[WHAT IS NEEDED]: Nothing but the lines from the one that contains "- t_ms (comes" through the end of the data should be reproduced, and each must match exactly.

Saved data entries

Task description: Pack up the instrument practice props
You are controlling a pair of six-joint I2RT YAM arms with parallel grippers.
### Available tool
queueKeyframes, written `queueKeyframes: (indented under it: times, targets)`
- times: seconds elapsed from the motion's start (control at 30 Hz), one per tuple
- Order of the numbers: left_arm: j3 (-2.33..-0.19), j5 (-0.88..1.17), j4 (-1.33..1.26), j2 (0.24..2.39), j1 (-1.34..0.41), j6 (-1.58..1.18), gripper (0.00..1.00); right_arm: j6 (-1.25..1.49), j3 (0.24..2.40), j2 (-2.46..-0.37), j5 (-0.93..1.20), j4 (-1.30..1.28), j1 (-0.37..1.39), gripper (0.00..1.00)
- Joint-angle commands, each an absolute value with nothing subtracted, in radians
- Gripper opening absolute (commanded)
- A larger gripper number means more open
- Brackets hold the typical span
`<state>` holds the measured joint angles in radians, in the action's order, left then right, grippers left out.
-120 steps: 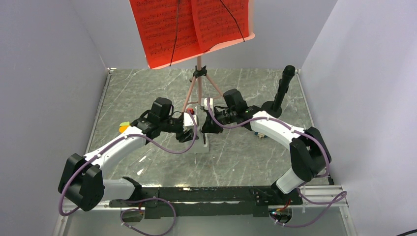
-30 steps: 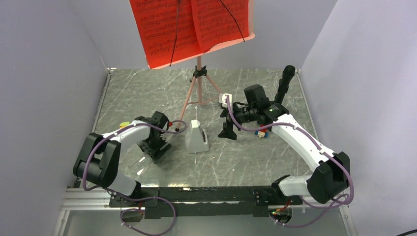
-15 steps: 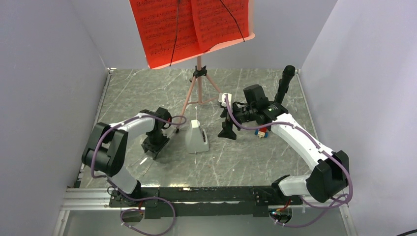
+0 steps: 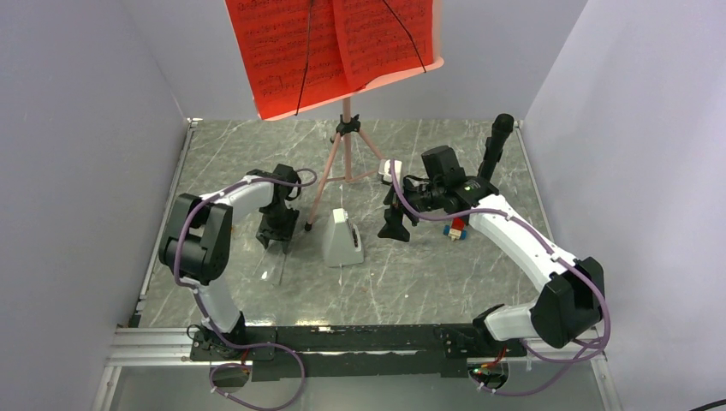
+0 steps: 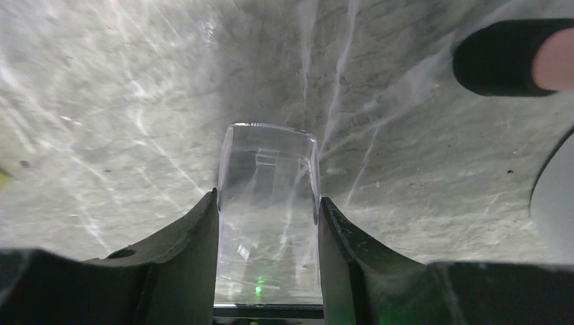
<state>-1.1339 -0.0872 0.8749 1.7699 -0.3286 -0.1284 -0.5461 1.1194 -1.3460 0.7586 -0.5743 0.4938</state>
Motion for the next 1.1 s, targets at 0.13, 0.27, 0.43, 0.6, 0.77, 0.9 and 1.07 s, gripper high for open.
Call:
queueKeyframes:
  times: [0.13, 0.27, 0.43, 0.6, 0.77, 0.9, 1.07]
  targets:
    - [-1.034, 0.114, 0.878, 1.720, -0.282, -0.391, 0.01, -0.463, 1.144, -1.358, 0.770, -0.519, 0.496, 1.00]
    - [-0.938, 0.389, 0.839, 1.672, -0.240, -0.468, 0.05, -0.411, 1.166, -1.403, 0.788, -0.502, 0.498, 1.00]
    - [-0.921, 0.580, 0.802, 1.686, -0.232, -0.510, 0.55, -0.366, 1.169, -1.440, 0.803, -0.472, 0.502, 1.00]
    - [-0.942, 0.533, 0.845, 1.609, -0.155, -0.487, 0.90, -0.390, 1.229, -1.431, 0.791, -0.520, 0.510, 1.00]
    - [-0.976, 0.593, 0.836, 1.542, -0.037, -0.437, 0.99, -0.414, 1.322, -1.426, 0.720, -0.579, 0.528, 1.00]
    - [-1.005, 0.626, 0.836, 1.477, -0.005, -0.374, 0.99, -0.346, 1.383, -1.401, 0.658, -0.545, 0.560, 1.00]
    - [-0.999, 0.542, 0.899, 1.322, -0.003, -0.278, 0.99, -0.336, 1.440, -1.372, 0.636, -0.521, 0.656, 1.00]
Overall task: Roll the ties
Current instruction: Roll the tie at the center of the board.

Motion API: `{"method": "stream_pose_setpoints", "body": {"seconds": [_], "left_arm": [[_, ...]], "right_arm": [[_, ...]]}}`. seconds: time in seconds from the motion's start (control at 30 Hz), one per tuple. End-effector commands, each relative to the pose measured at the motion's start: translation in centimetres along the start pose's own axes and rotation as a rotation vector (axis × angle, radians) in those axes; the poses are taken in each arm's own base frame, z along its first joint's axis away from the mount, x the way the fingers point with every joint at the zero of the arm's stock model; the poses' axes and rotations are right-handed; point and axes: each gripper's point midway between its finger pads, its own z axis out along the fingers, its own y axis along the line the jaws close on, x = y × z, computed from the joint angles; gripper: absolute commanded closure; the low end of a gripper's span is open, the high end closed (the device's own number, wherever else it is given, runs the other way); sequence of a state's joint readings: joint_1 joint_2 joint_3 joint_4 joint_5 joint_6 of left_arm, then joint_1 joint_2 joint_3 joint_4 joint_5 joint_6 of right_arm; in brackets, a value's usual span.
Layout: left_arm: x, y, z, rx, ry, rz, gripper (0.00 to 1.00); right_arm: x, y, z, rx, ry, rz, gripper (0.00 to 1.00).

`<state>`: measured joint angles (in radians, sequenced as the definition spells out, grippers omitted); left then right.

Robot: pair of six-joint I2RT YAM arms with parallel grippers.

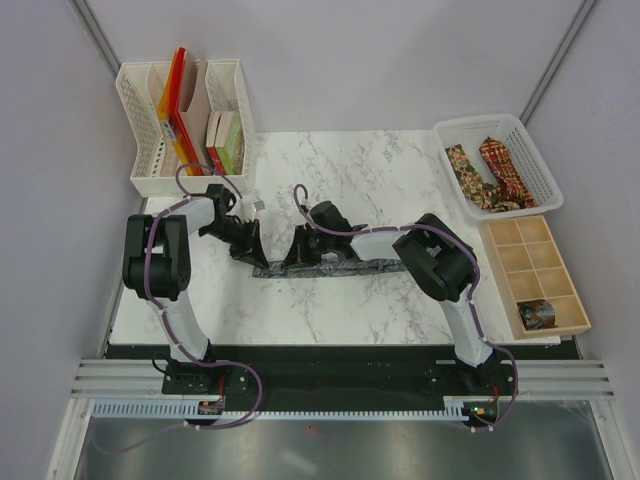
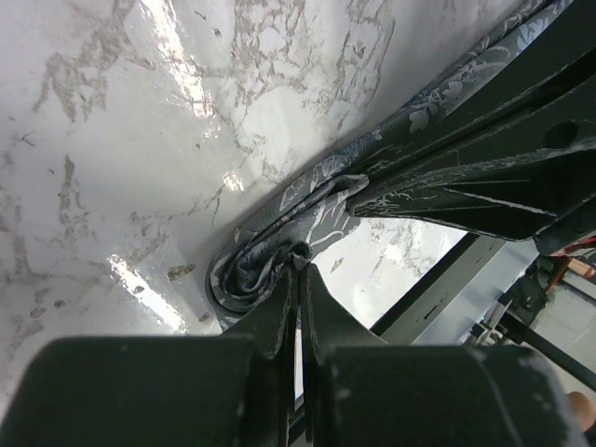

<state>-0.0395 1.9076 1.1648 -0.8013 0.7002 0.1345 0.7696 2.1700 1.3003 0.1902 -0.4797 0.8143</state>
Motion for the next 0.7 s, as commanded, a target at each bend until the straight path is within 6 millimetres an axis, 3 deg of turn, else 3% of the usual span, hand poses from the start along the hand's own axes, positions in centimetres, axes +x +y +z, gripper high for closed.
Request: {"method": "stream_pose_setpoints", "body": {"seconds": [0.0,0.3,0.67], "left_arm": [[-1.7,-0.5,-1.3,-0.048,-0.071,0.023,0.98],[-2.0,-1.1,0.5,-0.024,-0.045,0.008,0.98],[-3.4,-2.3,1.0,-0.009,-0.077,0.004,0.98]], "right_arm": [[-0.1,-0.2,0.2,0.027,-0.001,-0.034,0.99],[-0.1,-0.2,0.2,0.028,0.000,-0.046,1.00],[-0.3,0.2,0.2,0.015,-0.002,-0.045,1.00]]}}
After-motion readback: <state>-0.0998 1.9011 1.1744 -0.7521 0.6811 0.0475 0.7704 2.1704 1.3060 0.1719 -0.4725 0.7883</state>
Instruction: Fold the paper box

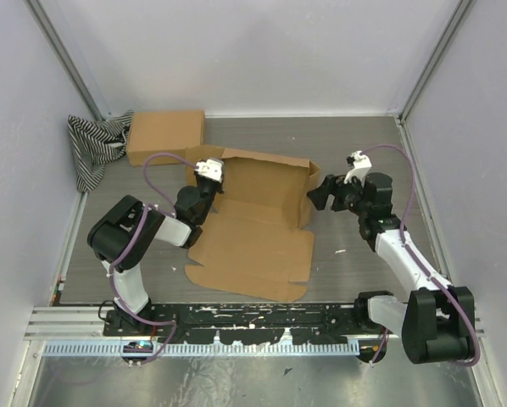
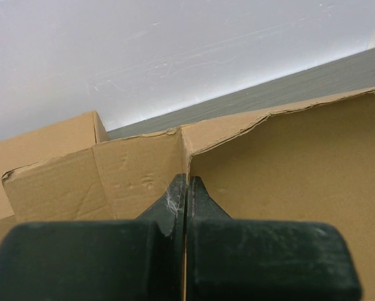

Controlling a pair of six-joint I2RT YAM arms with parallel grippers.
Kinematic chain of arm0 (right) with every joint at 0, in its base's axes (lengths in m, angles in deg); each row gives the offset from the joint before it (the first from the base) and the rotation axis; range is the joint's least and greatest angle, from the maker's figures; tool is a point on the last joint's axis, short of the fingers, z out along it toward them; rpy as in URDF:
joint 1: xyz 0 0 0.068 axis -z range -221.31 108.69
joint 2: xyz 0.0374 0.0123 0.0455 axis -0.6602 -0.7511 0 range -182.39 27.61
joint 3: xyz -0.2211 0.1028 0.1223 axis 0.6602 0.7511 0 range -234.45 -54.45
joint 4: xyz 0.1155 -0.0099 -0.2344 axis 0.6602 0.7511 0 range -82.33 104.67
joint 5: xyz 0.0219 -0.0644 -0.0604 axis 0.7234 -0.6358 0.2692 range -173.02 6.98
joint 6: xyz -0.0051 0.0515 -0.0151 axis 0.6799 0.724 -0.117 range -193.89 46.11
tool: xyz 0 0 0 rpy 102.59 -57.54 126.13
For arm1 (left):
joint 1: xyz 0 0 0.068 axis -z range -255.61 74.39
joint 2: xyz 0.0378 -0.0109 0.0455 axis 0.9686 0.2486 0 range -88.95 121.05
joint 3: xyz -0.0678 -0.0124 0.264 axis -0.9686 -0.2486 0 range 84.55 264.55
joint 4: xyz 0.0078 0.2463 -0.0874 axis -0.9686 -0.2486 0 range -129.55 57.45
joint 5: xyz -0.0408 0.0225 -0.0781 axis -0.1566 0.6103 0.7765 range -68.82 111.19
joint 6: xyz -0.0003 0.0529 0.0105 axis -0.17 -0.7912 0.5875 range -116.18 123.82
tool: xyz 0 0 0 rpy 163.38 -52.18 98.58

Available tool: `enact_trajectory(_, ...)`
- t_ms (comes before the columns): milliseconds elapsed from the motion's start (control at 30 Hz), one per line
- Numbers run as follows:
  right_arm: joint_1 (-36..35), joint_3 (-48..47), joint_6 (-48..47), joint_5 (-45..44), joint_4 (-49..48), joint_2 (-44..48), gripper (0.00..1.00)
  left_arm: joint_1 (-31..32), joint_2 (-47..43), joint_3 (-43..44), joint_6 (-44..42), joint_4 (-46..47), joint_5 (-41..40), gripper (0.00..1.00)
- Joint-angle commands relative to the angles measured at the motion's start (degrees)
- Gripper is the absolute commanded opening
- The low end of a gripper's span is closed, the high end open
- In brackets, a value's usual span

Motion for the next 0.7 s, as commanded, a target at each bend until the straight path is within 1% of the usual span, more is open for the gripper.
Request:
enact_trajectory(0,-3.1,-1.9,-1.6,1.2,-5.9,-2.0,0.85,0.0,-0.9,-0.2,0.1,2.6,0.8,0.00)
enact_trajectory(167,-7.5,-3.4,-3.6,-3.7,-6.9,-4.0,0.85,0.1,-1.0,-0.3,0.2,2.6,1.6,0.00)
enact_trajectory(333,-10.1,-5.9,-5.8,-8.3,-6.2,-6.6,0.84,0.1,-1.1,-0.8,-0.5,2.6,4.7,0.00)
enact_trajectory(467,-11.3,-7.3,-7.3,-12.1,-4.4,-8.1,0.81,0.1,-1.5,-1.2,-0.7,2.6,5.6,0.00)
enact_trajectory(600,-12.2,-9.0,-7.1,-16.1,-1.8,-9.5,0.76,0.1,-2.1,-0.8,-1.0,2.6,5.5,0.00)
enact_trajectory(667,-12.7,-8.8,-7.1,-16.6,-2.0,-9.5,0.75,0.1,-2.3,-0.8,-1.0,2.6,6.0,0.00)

[COMPLETED TASK]:
- t_ms (comes before the columns): milliseconds elapsed from the motion's start (control at 30 Hz), one per line
- Numbers run as follows:
  right_arm: joint_1 (-36..35), joint_3 (-48..47), joint_6 (-48..47), joint_5 (-45..44), joint_4 (-49..48), joint_2 (-44..48), gripper (0.00..1.00)
  left_arm: joint_1 (-31..32), joint_2 (-47..43), joint_3 (-43..44), joint_6 (-44..42), joint_4 (-46..47), joint_5 (-41..40), gripper (0.00..1.00)
- Joint-angle commands relative to the angles measured at the motion's start (degrees)
- Gripper is the absolute commanded opening
- The low end of a gripper's span is closed, the high end open
- In brackets, a value's usual span

Motion for the next 0.7 s, as commanded, a target at each bend until the straight path is within 1% of the usual span, more is open for the gripper.
Request:
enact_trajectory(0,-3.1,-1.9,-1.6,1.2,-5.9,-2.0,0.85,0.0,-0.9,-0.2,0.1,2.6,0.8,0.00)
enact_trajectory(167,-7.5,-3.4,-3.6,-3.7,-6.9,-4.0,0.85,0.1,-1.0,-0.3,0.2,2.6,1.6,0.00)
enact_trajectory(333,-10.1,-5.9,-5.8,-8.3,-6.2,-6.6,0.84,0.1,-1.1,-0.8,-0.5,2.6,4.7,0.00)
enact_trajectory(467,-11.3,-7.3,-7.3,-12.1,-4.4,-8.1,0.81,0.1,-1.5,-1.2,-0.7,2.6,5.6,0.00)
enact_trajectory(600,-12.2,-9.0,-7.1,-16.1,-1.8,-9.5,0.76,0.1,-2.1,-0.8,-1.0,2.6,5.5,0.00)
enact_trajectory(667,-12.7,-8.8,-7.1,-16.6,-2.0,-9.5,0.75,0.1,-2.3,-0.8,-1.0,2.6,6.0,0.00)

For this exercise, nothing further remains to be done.